● **Work to complete**
State how many lines of the entries hold the string "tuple", and nothing more.

● **Items from a data source**
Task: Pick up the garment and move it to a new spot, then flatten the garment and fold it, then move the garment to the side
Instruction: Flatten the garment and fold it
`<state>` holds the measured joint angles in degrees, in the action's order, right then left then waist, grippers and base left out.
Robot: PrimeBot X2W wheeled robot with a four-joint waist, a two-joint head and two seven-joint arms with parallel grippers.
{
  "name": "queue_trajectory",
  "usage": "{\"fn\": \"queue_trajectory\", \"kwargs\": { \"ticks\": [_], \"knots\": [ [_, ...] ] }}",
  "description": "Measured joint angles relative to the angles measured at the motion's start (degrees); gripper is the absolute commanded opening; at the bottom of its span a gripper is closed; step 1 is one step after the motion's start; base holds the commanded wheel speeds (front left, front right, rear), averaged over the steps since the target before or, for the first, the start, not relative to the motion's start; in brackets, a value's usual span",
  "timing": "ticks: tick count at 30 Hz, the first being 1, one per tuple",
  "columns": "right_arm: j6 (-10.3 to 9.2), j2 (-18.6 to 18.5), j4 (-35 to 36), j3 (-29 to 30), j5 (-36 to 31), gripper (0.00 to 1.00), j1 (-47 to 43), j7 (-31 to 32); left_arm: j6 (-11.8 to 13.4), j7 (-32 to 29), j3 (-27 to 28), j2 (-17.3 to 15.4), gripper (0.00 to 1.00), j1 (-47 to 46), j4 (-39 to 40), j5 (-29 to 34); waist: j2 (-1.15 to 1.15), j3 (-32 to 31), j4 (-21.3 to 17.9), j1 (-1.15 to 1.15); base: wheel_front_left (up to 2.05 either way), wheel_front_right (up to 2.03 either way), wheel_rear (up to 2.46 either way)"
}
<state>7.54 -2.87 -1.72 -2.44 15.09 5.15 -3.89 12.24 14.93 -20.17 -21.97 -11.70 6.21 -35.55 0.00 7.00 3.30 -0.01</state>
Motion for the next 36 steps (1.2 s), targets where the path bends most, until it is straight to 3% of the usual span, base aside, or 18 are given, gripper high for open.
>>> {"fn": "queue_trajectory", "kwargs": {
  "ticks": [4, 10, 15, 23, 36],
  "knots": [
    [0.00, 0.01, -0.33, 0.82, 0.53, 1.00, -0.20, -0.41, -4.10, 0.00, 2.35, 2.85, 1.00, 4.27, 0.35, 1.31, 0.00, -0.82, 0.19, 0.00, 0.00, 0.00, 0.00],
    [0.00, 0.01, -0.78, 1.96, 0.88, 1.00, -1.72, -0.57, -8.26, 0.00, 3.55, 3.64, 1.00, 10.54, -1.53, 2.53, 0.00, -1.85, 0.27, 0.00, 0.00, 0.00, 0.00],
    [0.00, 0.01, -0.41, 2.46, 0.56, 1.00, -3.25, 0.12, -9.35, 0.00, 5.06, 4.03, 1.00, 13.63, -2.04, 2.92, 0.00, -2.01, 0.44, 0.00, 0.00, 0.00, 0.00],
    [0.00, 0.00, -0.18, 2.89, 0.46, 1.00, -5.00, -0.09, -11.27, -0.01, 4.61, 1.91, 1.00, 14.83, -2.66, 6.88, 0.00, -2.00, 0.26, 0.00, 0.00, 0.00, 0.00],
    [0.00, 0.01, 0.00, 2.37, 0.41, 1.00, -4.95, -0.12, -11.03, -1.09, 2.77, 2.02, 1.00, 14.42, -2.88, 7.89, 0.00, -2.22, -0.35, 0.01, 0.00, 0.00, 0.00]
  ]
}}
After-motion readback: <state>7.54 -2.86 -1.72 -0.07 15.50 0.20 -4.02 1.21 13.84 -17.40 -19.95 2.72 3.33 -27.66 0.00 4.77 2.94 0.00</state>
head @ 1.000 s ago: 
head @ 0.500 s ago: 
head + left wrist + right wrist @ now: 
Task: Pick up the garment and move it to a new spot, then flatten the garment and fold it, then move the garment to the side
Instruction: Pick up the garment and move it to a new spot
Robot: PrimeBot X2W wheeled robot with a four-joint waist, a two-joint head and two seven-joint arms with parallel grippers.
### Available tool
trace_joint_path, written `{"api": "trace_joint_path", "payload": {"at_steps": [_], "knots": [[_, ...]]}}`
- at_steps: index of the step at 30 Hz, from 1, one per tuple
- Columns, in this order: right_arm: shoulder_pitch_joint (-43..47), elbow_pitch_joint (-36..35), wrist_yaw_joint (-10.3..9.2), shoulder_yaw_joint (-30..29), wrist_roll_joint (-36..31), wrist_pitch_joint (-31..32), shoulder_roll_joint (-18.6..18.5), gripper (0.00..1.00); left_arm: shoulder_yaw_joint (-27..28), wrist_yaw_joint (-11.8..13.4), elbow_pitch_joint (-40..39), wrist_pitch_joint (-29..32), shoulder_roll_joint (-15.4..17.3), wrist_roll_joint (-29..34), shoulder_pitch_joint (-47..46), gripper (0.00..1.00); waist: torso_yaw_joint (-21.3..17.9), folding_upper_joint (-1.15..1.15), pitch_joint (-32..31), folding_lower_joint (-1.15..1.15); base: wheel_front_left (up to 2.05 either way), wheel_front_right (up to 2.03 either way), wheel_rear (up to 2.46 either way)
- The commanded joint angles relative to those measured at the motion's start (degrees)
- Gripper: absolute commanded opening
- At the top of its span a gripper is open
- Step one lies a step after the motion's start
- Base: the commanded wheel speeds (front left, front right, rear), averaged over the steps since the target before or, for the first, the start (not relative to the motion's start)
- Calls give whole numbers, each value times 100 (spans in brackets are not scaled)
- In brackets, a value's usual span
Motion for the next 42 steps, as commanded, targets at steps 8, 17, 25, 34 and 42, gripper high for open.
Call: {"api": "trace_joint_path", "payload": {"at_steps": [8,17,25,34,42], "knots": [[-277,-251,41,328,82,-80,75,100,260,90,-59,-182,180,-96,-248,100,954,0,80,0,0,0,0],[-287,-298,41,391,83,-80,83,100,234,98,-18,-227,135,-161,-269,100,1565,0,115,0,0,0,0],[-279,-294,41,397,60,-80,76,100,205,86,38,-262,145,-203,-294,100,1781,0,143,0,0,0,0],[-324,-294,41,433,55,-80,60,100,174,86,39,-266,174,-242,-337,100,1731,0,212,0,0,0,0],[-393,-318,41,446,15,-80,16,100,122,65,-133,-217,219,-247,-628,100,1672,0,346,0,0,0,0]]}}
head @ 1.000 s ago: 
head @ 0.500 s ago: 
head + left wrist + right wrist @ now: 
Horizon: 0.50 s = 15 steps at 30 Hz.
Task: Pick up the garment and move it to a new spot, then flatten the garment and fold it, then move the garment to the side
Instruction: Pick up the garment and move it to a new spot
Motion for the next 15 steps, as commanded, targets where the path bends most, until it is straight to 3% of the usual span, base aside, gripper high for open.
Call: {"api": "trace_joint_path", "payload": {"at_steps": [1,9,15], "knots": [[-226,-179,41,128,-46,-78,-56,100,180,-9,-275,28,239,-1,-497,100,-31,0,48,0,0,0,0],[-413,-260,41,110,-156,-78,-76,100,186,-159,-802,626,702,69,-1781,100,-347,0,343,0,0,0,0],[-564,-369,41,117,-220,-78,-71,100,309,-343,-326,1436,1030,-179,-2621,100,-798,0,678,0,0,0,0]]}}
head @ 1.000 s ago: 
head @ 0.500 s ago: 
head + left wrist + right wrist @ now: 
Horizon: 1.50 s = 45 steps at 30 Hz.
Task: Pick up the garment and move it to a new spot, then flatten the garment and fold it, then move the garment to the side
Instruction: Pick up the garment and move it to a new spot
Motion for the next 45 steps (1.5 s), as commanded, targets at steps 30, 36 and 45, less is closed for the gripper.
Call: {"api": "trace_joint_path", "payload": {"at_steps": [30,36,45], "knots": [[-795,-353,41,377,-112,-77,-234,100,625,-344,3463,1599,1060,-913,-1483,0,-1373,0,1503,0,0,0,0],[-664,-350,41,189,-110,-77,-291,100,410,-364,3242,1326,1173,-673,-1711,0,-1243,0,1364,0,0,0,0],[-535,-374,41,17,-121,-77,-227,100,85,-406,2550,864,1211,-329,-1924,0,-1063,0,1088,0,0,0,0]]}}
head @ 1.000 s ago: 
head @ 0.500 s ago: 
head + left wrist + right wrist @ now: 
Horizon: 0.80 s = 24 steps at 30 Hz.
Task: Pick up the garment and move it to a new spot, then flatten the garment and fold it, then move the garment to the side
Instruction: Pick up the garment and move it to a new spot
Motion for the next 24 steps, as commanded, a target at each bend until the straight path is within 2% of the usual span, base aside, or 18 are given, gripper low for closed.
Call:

● **Exercise answer**
2